Work required. Go through the material and copy each line that includes "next".

Records supplied.
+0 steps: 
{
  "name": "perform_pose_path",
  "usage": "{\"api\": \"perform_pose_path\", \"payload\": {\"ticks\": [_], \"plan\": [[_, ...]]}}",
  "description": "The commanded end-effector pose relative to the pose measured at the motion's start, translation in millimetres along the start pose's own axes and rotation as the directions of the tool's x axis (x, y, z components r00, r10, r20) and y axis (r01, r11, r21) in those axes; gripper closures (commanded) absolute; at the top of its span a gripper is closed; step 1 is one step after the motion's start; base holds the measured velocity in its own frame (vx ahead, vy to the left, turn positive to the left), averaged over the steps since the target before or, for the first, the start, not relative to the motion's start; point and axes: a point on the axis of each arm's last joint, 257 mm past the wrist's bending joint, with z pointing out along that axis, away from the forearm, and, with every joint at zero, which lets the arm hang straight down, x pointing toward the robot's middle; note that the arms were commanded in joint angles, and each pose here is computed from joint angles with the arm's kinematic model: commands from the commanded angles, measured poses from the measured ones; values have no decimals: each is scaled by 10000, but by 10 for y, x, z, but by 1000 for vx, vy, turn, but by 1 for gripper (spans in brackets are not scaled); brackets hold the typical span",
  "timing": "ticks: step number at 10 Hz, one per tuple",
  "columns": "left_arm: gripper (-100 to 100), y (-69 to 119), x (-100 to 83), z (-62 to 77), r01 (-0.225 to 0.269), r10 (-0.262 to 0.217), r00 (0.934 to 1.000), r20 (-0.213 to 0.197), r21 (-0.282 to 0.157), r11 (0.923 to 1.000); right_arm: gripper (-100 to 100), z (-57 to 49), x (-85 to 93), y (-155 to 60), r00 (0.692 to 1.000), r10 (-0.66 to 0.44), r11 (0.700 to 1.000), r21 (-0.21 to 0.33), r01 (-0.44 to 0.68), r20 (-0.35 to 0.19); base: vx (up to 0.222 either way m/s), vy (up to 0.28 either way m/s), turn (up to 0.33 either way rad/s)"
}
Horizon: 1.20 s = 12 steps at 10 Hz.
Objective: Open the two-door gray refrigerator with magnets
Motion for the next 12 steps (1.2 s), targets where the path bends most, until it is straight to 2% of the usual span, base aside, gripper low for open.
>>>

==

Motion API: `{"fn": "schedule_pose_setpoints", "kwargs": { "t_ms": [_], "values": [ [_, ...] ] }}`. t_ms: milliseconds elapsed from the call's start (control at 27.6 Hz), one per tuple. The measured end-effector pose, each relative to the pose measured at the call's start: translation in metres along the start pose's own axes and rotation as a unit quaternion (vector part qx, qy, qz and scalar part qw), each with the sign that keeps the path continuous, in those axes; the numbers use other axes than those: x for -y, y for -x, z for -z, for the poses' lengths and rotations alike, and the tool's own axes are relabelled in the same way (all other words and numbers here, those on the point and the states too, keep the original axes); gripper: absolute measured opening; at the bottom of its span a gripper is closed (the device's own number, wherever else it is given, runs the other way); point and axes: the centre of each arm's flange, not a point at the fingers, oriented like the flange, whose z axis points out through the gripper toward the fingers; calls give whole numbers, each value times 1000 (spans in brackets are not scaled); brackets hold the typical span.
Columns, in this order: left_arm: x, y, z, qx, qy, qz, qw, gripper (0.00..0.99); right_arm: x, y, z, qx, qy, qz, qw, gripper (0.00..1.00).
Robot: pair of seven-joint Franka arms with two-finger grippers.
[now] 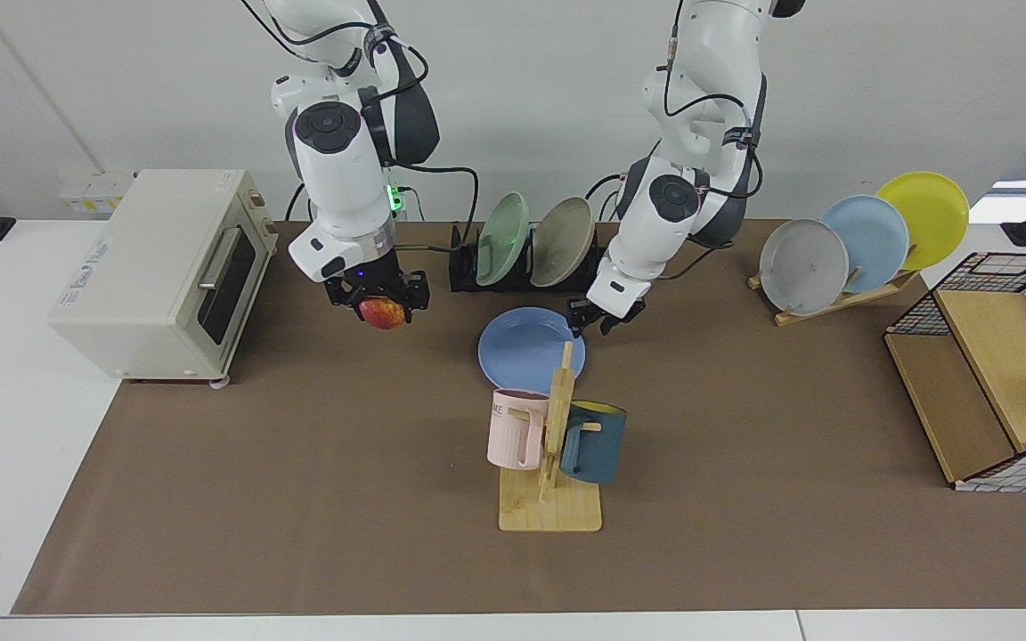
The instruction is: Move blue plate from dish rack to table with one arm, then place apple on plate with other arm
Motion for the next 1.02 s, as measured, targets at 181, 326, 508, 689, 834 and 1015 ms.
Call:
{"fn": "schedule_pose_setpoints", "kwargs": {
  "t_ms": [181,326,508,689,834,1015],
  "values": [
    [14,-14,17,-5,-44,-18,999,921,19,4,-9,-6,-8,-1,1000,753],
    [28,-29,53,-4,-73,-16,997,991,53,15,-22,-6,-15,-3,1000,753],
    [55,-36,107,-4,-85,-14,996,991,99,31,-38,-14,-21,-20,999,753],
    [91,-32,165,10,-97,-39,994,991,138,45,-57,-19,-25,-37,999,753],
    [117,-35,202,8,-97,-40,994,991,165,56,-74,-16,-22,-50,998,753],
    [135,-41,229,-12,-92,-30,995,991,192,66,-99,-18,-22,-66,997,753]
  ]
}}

Answer section.
Motion for the next 12 steps (1.2 s), targets where the path bends most, until it is straight to 2% of the usual span, base aside, gripper low for open.
Motion for the next 1.02 s, as measured, targets at 181, 326, 508, 689, 834 and 1015 ms.

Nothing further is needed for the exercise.